ABOUT THIS TASK
Keep every word of the listing and drop the images when you write it out.

DATA SEGMENT
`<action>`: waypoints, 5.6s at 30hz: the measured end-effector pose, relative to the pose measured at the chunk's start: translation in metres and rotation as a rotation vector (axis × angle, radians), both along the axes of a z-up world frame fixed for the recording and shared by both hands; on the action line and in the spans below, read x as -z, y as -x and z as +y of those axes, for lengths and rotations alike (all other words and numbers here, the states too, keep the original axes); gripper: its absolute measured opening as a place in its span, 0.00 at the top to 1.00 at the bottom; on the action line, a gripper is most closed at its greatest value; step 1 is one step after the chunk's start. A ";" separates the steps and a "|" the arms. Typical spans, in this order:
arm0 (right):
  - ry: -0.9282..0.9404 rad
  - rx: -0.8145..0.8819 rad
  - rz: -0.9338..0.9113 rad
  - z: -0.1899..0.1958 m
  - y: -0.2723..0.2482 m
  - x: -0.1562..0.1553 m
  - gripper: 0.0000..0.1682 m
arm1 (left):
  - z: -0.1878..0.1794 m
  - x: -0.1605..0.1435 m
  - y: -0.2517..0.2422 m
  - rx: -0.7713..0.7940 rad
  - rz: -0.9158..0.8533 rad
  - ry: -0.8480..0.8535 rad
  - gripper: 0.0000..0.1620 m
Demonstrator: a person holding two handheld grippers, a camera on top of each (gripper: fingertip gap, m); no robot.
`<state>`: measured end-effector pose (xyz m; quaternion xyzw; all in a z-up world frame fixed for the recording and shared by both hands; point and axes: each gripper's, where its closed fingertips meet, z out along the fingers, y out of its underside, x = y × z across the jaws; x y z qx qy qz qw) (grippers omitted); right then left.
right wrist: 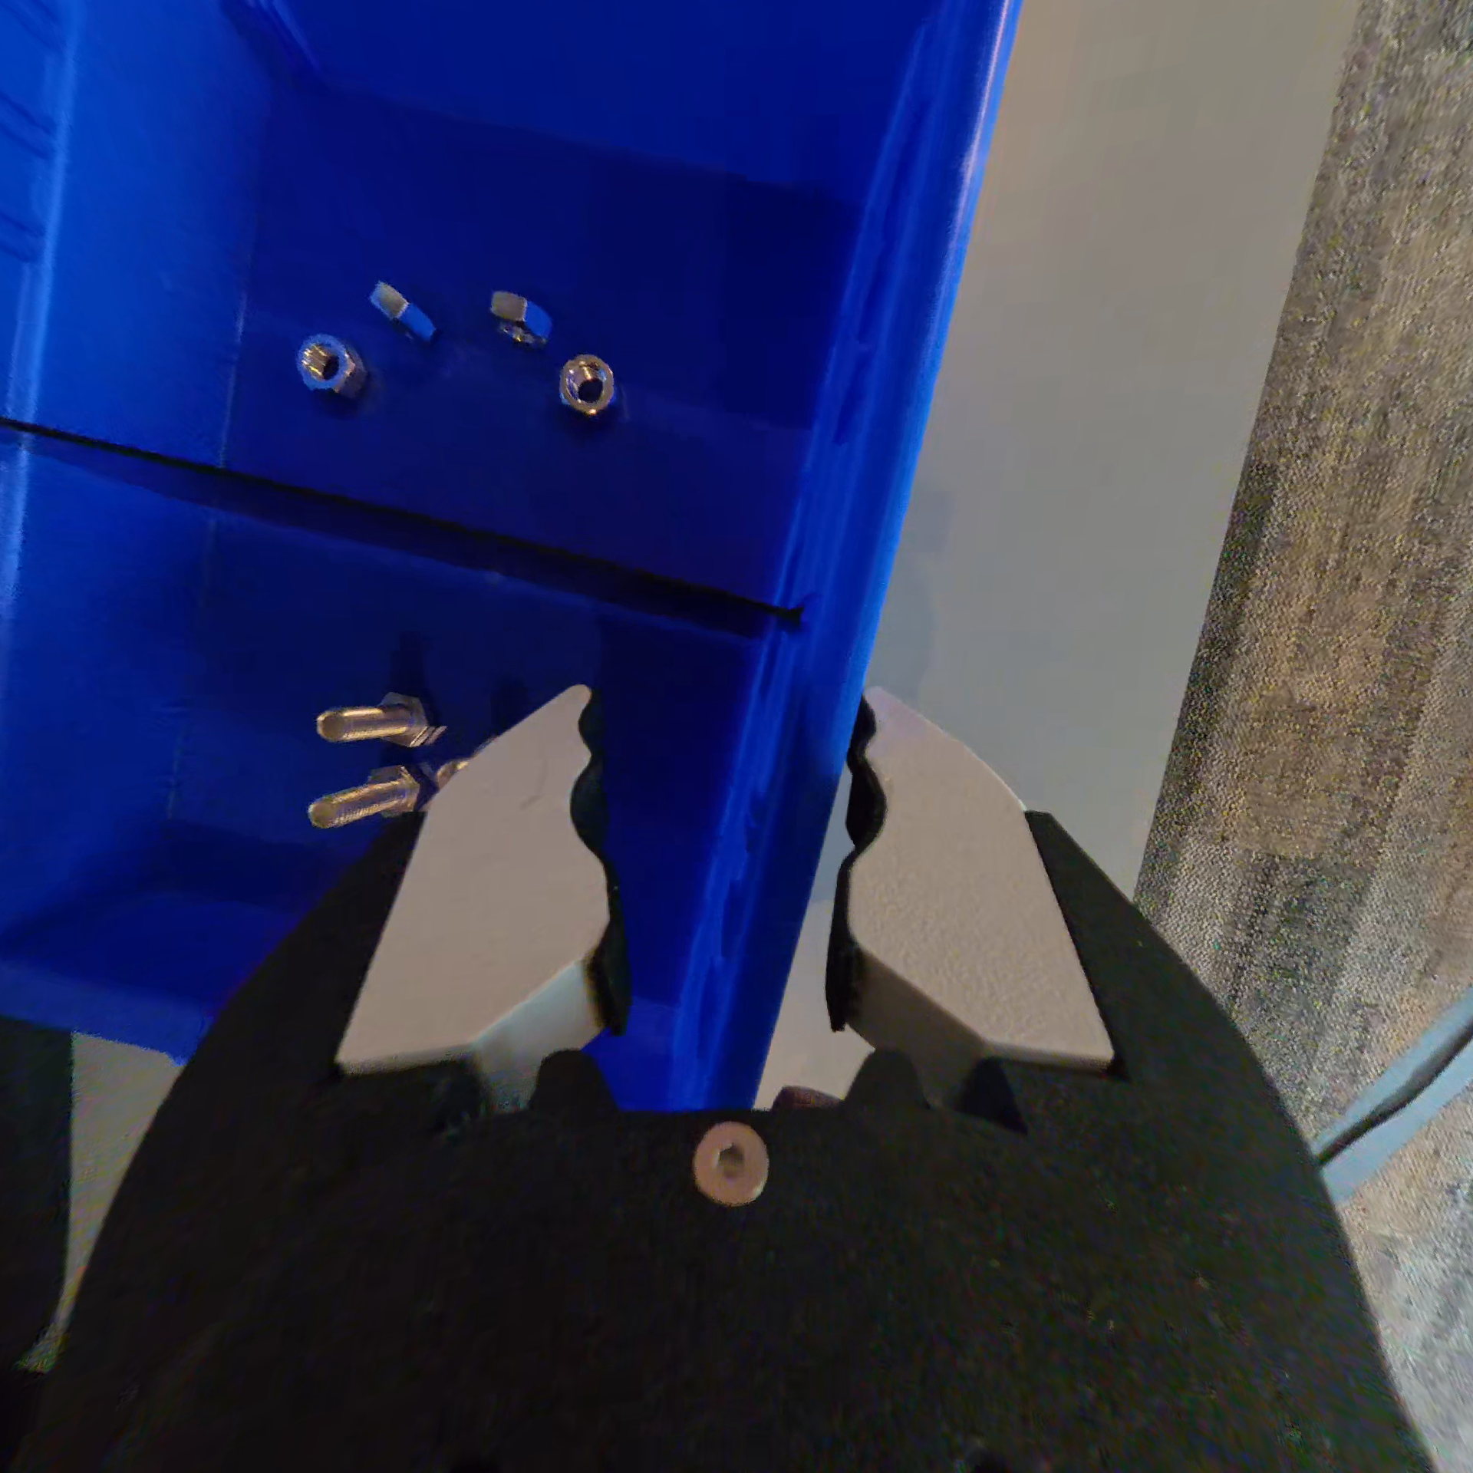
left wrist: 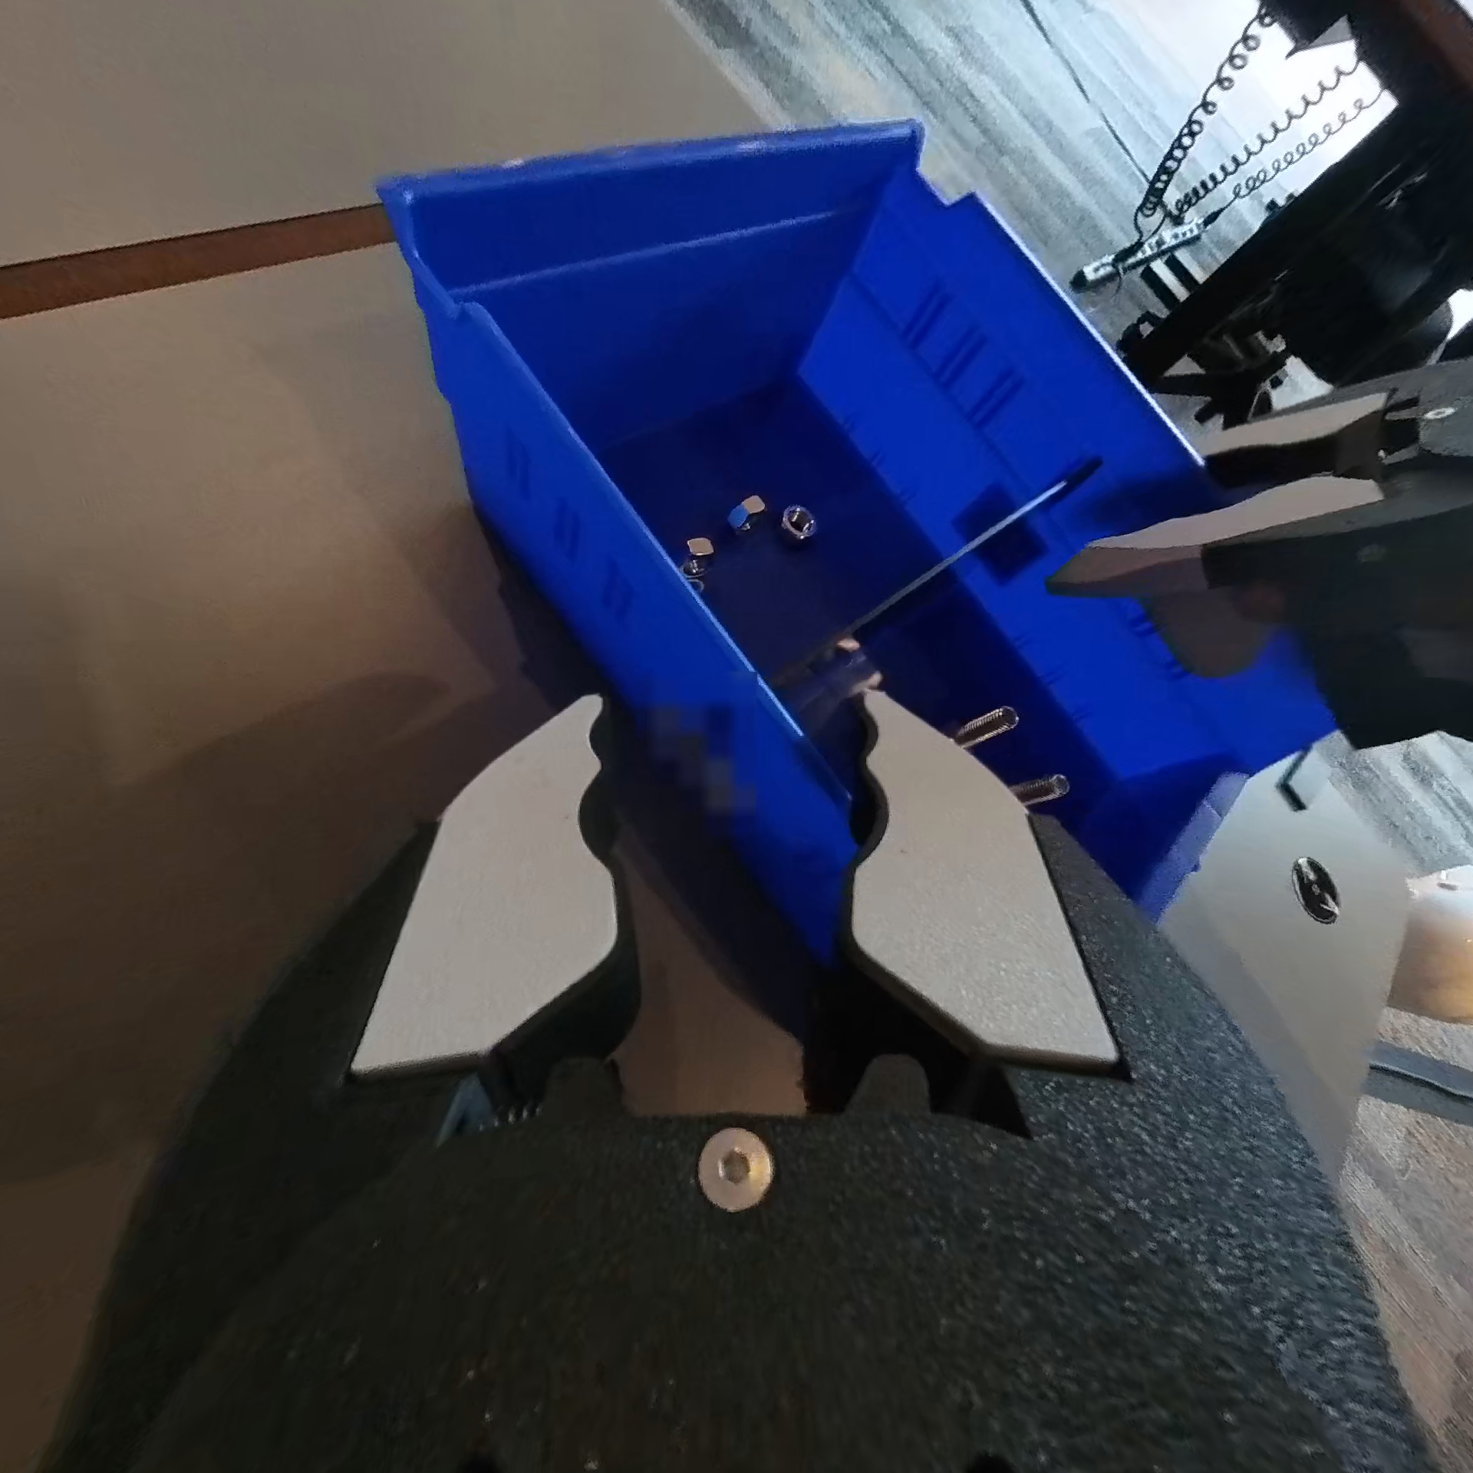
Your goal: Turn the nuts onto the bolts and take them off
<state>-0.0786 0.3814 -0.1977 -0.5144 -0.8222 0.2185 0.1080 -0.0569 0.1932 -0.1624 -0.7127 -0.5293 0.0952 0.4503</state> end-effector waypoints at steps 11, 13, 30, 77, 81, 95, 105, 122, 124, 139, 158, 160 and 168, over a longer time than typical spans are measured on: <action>-0.029 0.032 0.000 0.009 0.004 0.004 0.92 | 0.008 0.002 -0.003 0.117 -0.098 0.209 0.88; -0.049 0.042 0.005 0.013 0.005 0.005 0.97 | 0.007 0.003 -0.002 0.132 -0.105 0.265 0.89; -0.029 -0.026 0.002 -0.043 0.002 0.003 0.98 | -0.046 0.003 -0.007 0.115 -0.135 0.270 0.90; -0.027 -0.161 0.007 -0.254 -0.038 -0.005 0.98 | -0.254 -0.003 -0.061 -0.047 -0.136 0.220 0.91; -0.017 -0.157 -0.012 -0.253 -0.038 0.001 0.98 | -0.253 -0.001 -0.060 -0.044 -0.144 0.220 0.91; 0.138 -0.108 0.059 -0.258 -0.033 -0.006 0.90 | -0.248 -0.008 -0.057 -0.048 -0.081 0.081 0.80; 0.128 -0.012 0.380 -0.265 -0.033 -0.095 0.48 | -0.297 -0.060 -0.075 -0.130 0.078 0.157 0.60; 0.583 -0.393 0.367 -0.553 -0.139 -0.166 0.46 | -0.587 -0.135 -0.196 -0.523 0.103 0.392 0.64; 0.605 -0.425 0.338 -0.585 -0.152 -0.162 0.46 | -0.619 -0.129 -0.210 -0.544 0.068 0.431 0.64; 0.580 -0.511 0.076 -0.753 -0.219 -0.083 0.41 | -0.747 -0.047 -0.267 -0.566 -0.166 0.384 0.67; 0.280 -0.578 0.027 -0.788 -0.229 -0.020 0.46 | -0.767 0.019 -0.260 -0.508 -0.386 0.502 0.71; 0.236 -0.592 0.032 -0.791 -0.231 -0.016 0.51 | -0.767 0.023 -0.260 -0.511 -0.401 0.498 0.75; 0.053 -0.585 0.069 -0.782 -0.220 -0.008 0.63 | -0.762 0.028 -0.259 -0.495 -0.440 0.499 0.94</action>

REPLY TO THE TASK
`<action>`: waypoints, 5.6s at 30hz: the measured end-effector pose, relative to the pose measured at the chunk's start: translation in metres and rotation as a rotation vector (axis × angle, radians), both along the axes of a z-up world frame fixed for the recording and shared by both hands; on the action line and in the spans below, read x as -z, y as -x and z as +y of those axes, for lengths and rotations alike (all other words and numbers here, the states too, keep the original axes); gripper: its absolute measured opening as a place in its span, 0.00 at the top to 1.00 at the bottom; on the action line, a gripper is most closed at its greatest value; step 1 is one step after the chunk's start. A ";" separates the steps and a "|" the arms. Typical spans, in this order:
arm0 (right):
  - ry: -0.9282..0.9404 rad
  - rx: -0.8145..0.8819 rad
  - rz: -0.9338..0.9113 rad
  - z: -0.1899..0.1958 m
  - y: -0.2723..0.2482 m
  - x: -0.1562..0.1553 m
  - gripper: 0.0000..0.1682 m
arm1 (left):
  - z: -0.1878..0.1794 m
  - x: -0.1605..0.1435 m
  - y: -0.2517..0.2422 m
  - rx: -0.7713..0.7940 rad
  - rz: -0.9158..0.8533 rad
  - ry: -0.8480..0.8535 rad
  - gripper: 0.0000..0.1620 m
Demonstrator: a person holding two handheld grippers, a camera on top of each (gripper: fingertip gap, m); no robot.
`<state>`: measured end-effector pose (xyz m; quaternion xyzw; all in a z-up world frame fixed for the recording and shared by both hands; point and axes: each gripper's, where its closed fingertips meet, z out along the fingers, y out of its underside, x = y × z across the jaws; x y z qx qy qz qw) (grippers omitted); right then left.
right wrist: 
left wrist: 
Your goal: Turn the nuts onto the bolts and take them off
<state>-0.0786 0.3814 -0.1977 -0.5144 -0.8222 0.2185 0.1080 -0.0569 0.1932 -0.1624 -0.7127 -0.5293 0.0952 0.4503</state> end-effector waypoints at steps 11, 13, 30, 77, 81, 95, 105, 122, 124, 139, 158, 160 and 168, over a longer time than typical spans are measured on: <action>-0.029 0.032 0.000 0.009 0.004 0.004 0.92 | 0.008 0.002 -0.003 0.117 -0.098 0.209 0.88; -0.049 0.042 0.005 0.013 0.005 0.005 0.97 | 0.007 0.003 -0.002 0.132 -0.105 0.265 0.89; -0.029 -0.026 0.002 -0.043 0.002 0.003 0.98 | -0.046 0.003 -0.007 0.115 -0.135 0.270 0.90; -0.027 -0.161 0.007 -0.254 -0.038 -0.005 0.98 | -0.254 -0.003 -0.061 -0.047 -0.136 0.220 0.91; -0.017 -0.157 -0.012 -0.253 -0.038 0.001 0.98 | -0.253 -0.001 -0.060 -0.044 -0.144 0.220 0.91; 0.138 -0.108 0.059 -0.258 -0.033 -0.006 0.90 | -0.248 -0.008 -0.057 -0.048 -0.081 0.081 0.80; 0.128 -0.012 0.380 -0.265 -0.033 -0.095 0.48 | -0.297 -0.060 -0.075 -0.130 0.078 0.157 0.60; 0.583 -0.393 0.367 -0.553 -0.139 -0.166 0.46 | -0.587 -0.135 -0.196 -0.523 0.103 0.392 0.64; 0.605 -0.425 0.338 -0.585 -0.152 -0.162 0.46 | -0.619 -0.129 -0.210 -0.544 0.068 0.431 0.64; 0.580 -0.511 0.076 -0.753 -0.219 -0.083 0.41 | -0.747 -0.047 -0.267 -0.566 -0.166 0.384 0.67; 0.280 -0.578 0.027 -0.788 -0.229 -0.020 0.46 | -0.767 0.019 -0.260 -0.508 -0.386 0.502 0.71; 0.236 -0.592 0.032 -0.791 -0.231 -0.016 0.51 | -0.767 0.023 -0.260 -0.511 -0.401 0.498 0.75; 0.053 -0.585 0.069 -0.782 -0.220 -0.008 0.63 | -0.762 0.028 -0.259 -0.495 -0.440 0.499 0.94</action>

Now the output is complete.